History – Conisbrough & Denaby – Great Industrial Enterprise

July 1927

Mexborough and Swinton Times July 22, 1927

To celebrate its 50th year, the Mexborough and Swinton Times brought out potted histories of the Dearne Valley Towns and villages.

Conisbrough and Denaby
A Great Industrial Enterprise
Blending Of Old and New

The history of Denaby Main is largely that of the Denaby Main colliery which was sunk in 1865.

The whole of the modern village of Denaby Main sprung up in consequence of colliery operations, and, with extensional mining to Cadeby, the native village of Conisbrough has also become largely industrialised and urbanised.

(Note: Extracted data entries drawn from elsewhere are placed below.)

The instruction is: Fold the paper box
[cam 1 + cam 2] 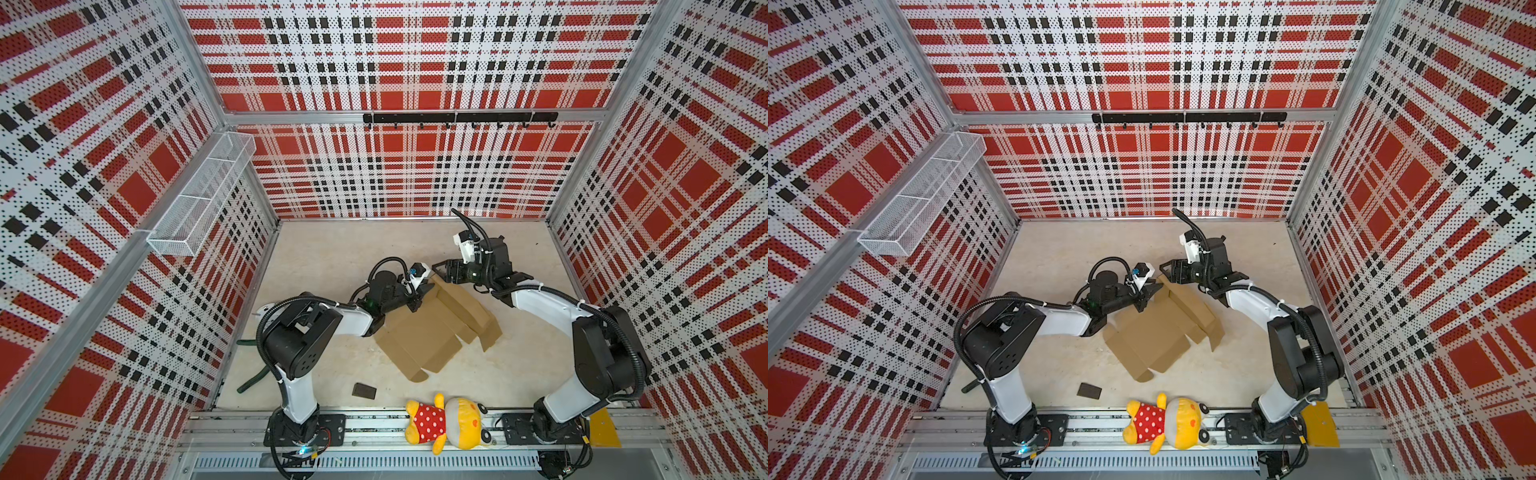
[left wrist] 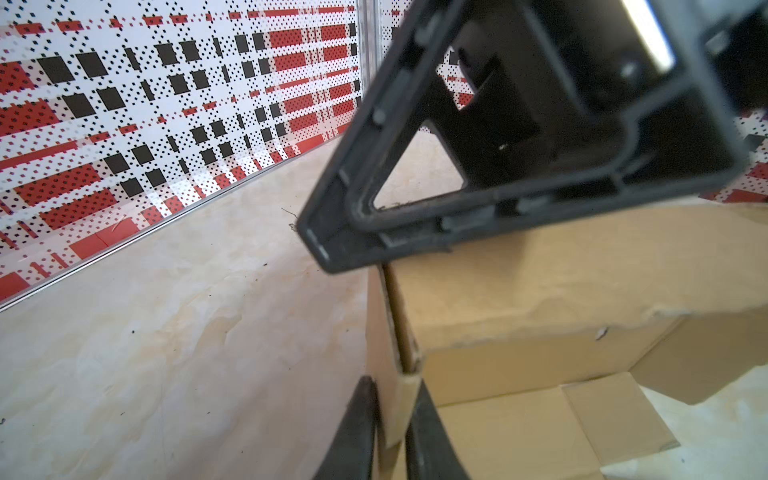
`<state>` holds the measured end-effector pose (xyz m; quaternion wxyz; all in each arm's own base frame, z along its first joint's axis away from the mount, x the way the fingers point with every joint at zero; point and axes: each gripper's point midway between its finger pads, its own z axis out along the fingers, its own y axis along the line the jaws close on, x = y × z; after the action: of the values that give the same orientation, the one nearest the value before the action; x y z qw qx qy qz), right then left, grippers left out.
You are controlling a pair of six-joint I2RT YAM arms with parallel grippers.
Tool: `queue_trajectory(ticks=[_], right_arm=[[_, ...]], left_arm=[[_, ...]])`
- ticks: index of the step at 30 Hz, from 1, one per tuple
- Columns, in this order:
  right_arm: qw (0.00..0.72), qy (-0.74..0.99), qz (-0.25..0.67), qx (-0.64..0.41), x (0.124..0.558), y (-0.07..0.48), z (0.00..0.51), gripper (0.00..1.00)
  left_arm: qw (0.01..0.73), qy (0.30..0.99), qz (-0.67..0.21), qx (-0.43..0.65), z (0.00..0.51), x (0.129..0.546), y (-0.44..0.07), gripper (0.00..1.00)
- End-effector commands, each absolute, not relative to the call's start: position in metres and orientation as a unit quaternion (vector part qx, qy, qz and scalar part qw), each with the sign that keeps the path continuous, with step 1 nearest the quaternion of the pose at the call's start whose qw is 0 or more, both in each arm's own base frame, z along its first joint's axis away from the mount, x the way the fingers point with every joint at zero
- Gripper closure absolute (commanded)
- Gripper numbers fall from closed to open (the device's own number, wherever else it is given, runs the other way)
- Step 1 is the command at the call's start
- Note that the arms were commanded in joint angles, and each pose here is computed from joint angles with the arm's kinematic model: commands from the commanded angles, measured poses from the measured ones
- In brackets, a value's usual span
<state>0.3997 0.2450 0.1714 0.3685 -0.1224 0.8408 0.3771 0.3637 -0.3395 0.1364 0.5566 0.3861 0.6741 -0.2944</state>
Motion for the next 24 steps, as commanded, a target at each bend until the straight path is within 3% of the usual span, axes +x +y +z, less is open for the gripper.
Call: queue_trajectory(ticks=[1,10,24], right_arm=[[0.382,0.818,0.406,-0.139,0.405,0.257,0.185,0.32],[0.369,0.826,0.398,-0.152,0.400,0.256,0.173,0.33],[0.345,0.851,0.370,-0.139,0.400,0.244,0.148,0.36]], left_arm=[[0.571,0.667,-0.296,0.376,0.143,0.366,-0.342,0.82],[0.554,0.676,-0.293,0.387,0.112,0.351,-0.349,0.81],[0.568,0.674,-0.306,0.360,0.114,0.357,-0.351,0.80]])
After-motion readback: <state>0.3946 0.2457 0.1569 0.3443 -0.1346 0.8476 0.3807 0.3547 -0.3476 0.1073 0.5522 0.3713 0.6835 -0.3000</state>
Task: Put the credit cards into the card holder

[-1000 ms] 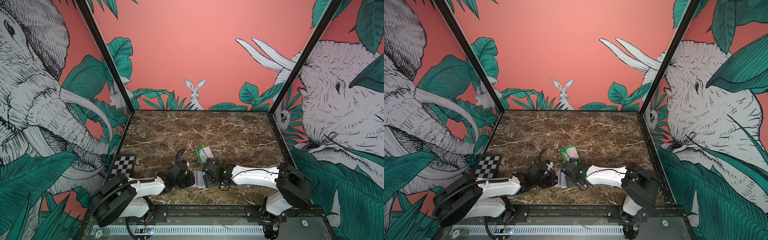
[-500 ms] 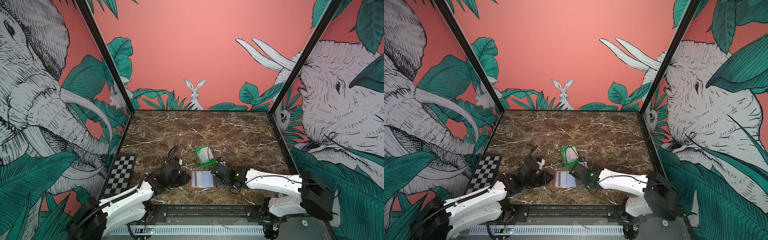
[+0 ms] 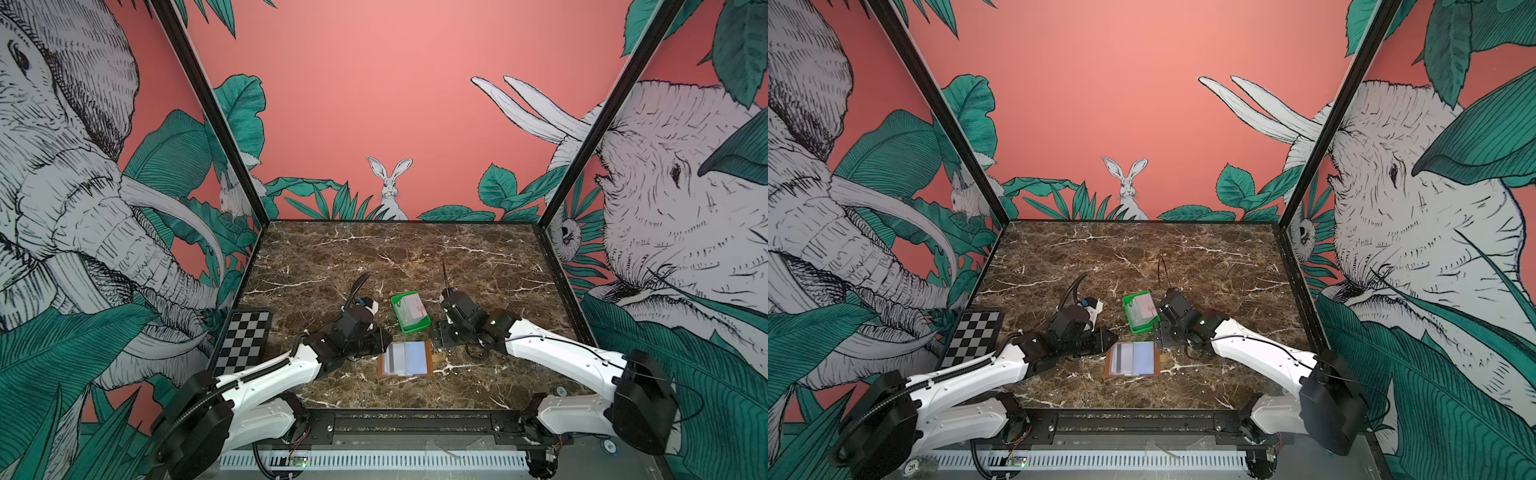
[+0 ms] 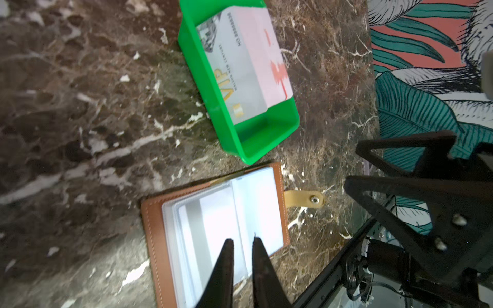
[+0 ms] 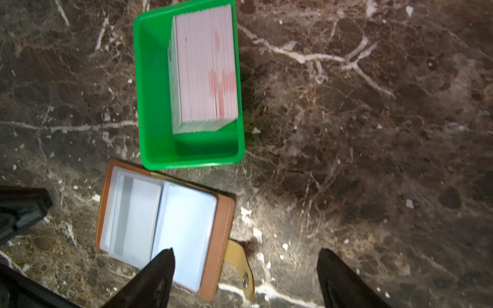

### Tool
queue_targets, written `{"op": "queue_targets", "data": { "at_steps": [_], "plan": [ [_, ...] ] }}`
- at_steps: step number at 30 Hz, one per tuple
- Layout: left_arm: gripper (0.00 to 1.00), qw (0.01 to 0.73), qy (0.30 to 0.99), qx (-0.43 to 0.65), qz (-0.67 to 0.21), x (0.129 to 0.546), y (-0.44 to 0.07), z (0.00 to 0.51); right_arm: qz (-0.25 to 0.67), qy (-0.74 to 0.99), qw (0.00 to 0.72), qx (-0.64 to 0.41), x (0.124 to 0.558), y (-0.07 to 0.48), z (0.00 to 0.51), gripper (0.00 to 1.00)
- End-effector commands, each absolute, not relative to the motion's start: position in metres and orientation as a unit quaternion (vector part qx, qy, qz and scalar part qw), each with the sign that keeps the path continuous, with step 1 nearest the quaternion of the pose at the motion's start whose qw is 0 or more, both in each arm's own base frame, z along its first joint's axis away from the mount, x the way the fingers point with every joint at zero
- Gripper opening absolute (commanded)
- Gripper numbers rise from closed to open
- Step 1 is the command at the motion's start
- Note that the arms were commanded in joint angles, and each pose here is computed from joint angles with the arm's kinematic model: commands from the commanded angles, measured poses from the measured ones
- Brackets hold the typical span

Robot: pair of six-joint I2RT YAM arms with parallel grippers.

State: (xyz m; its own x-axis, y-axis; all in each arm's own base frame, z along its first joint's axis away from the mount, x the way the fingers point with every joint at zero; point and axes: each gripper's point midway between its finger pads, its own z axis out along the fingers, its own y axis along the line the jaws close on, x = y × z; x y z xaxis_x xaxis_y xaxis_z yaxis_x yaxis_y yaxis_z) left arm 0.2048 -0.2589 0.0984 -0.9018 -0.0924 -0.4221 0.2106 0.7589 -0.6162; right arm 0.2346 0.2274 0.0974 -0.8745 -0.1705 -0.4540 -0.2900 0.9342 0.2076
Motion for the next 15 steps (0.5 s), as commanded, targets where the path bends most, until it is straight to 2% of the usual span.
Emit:
{"op": "queue_targets", "data": {
  "at_steps": [1, 15],
  "plan": [
    [0.19, 0.25, 0.901, 0.056, -0.35, 0.223, -0.272, 0.115, 0.168, 0.948, 0.225, -0.151, 0.251, 0.249, 0.101, 0.86],
    [0.23, 0.231, 0.893, 0.052, -0.382, 0.268, -0.297, 0.119, 0.197, 0.946, 0.215, -0.141, 0.3, 0.283, 0.086, 0.84]
  ]
}}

50 years ago the population of Conisbrough and Denaby combined was less than 2000; today it is over 17,000, and is likely in a few years to be over 20,000.

The colliery was sunk by a company of which the late Mr J Buckingham Pope was the chairman. This company leased coal stretching continuously from Swinton to Doncaster, a distance of 7 miles, and about 7000 acres in area.

The Barnsley seam began to be worked at Denaby Made 60 years ago, and is still being worked. The Cadeby colliery was sunk in 1892 and began to turn coal two years later. These collieries today employ 5000 men and boys, and are capable of an output of over a million tons a year.

Both collieries are working the Barnsley and Parkgate seams. This

The company have built practically the whole of the village of Denaby Main, provided all the public services and a good many of the amenities required for the population. They built a large school, capable of accommodating 700 children. They also built and endowed the parish church, and give generous support to other denominations who have erected churches in the place.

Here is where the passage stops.